Obama is not the first person inside the White House to take precautions against high-tech dangers. In 2007, Vice President Dick Cheney disabled the wireless abilities of his defibrillator, which had been implanted to regulate his heartbeat. His fear: Terrorists could have hacked the signal in an assassination attempt, not unlike the dramatic plot twist that killed the vice president in Showtime's "Homeland" a few years ago.
But Obama is the first committed early adopter of personal technology to serve as president. In 2014, he told his helicopter pilot to wait while he ran back into the Oval Office. "I forgot my BlackBerry," the president told reporters, holding the phone up.
When Obama filmed a short video preview before his State of the Union address this year, his BlackBerry could be seen on the desk behind him, and his new Fitbit was clearly visible.

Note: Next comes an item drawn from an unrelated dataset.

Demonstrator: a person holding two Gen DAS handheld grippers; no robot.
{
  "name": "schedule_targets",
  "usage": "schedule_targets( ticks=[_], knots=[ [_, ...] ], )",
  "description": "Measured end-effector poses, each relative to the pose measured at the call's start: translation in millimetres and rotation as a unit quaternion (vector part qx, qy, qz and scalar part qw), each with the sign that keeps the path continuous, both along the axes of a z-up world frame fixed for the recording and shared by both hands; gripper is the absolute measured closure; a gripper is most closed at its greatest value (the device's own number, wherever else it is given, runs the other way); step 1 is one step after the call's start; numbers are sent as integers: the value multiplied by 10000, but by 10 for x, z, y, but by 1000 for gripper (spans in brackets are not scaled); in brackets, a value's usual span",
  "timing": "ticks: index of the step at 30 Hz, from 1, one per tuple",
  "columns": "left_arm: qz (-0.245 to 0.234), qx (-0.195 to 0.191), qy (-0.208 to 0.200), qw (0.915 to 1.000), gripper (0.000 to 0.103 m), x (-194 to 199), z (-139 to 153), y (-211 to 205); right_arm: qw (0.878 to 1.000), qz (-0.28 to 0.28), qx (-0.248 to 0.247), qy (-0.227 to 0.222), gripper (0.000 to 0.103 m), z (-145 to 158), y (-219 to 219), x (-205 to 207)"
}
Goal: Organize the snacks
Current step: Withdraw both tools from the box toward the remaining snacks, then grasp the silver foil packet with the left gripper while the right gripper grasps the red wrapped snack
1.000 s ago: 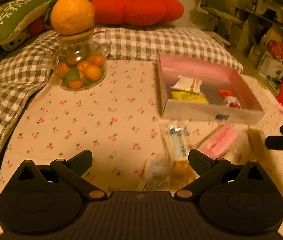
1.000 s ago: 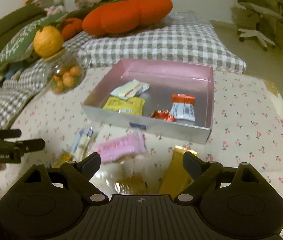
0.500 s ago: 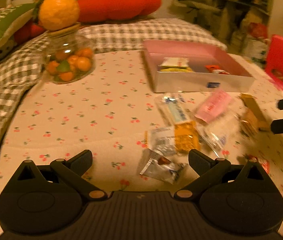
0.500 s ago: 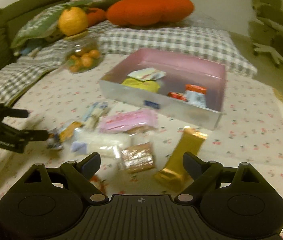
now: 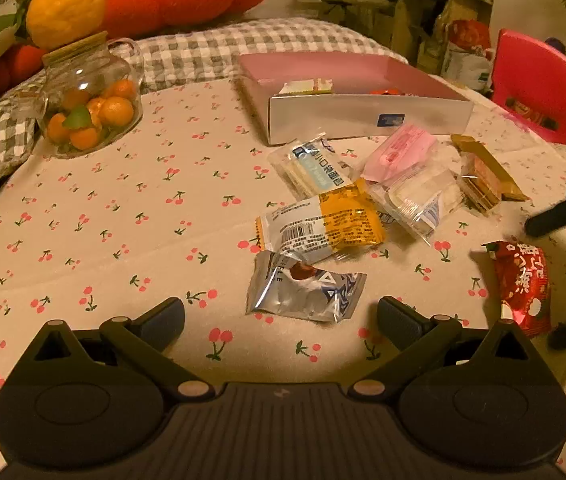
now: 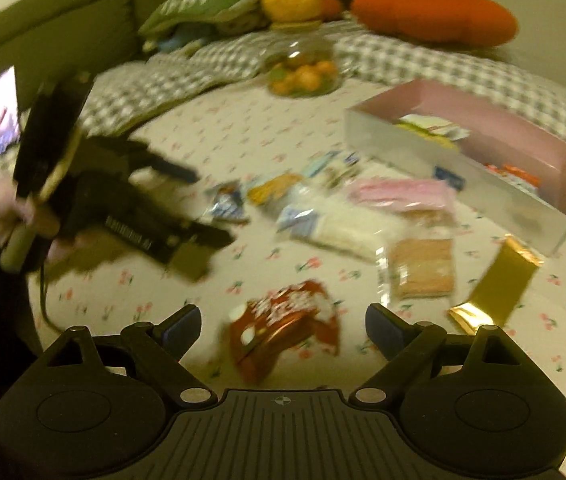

Those close to him say he envisions an ultra-high-tech presidential library when he leaves the White House. And in long dinners with Silicon Valley titans, he has talked extensively about ways to better use personal technology to increase voter turnout and improve civic engagement.
Mostly, though, Obama is just intent on being plugged in the way most Americans are these days. In a town hall exchange in 2011 with Jorge Ramos of Univision, Obama seemed amused that Ramos did not think he had his own computer.
"I mean, Jorge, I'm the president of the United States," he said. "You think I've got to go borrow somebody's computer?"